In April 1803 a traveler reported, "On the trace through the Chickasaw nation in the neighbourhood of M'Intosh's (named after a British agent there before the American revolution) observed a horse grist mill, large felds well fenced and cultivated, abundance of horses, cows, and hogs, corn and provision in great plenty, and here we bought from the Indians the best cured and sweet bacon we found on the road.

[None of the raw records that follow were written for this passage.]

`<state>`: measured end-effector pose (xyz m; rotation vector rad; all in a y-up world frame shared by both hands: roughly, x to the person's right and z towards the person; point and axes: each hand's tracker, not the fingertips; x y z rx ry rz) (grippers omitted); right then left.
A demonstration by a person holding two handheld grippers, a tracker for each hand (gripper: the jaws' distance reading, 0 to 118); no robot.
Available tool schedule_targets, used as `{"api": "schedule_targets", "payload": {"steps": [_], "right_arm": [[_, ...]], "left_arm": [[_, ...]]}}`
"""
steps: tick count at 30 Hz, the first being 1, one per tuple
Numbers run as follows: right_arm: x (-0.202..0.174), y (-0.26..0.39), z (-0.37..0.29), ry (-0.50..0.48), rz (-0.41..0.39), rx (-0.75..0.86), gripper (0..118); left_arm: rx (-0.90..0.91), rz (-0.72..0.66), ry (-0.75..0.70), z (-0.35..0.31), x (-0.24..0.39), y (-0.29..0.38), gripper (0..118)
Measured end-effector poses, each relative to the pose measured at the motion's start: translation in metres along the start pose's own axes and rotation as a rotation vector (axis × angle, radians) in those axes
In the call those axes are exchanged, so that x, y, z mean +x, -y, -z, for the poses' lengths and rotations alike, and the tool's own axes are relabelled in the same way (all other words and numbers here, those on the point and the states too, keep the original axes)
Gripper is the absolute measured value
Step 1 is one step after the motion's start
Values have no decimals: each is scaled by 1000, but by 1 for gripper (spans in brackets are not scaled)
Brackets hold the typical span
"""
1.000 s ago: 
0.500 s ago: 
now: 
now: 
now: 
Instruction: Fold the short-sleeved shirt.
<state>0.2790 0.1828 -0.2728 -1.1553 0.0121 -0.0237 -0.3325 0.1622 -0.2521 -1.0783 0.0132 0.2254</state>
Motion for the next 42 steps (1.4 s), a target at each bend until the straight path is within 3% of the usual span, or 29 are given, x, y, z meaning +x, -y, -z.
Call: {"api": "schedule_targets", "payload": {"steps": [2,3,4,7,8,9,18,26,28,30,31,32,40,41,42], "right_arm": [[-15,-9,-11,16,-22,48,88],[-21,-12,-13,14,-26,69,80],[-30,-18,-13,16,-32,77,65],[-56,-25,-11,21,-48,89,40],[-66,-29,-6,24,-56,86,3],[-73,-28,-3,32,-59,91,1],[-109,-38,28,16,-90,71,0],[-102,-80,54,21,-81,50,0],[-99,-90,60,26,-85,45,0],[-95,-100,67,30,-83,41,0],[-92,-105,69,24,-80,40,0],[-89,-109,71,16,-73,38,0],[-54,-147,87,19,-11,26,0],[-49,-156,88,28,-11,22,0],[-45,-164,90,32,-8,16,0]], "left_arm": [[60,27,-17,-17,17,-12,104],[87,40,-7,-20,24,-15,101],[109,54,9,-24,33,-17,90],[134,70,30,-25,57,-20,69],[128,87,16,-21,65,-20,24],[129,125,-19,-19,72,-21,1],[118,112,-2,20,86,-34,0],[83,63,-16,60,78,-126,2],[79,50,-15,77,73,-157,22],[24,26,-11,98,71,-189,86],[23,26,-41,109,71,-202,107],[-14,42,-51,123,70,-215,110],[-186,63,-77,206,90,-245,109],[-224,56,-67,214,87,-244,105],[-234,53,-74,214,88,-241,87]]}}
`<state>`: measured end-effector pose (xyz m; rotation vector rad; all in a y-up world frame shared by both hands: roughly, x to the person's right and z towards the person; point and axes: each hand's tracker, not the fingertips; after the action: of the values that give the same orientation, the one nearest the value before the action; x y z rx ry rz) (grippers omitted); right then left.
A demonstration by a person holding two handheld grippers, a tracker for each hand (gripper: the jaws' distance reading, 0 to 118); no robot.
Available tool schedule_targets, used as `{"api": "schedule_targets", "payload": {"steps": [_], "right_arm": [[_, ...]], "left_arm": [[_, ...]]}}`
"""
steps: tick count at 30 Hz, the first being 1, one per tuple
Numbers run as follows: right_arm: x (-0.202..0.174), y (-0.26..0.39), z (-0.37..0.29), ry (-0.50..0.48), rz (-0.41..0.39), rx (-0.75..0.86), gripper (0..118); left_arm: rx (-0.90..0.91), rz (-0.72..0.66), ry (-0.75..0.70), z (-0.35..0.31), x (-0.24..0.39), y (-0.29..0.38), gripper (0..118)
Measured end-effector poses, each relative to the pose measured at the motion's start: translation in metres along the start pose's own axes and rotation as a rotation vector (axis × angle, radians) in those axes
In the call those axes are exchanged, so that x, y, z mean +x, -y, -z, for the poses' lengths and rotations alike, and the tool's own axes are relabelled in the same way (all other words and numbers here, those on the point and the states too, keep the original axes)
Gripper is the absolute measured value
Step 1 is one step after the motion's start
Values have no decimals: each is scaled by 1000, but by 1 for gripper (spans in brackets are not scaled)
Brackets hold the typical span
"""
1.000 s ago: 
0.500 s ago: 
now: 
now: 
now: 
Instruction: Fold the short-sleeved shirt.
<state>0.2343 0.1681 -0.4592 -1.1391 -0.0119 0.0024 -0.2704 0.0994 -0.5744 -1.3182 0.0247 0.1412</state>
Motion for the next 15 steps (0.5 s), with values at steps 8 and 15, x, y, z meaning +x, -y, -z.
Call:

There are a great many white people in this neighbourhood, among whom the agent acts as magistrate, according to the laws of the United States."

Mississippi judge George Etheridge claimed that William Colbert lived at Tokshish. There was a Chickasaw school at Tokshish before removal. According to historian Dawson Phelps, "The name does not appear on maps published after the late 1830s or after the settlement of the former Chickasaw lands was well under way."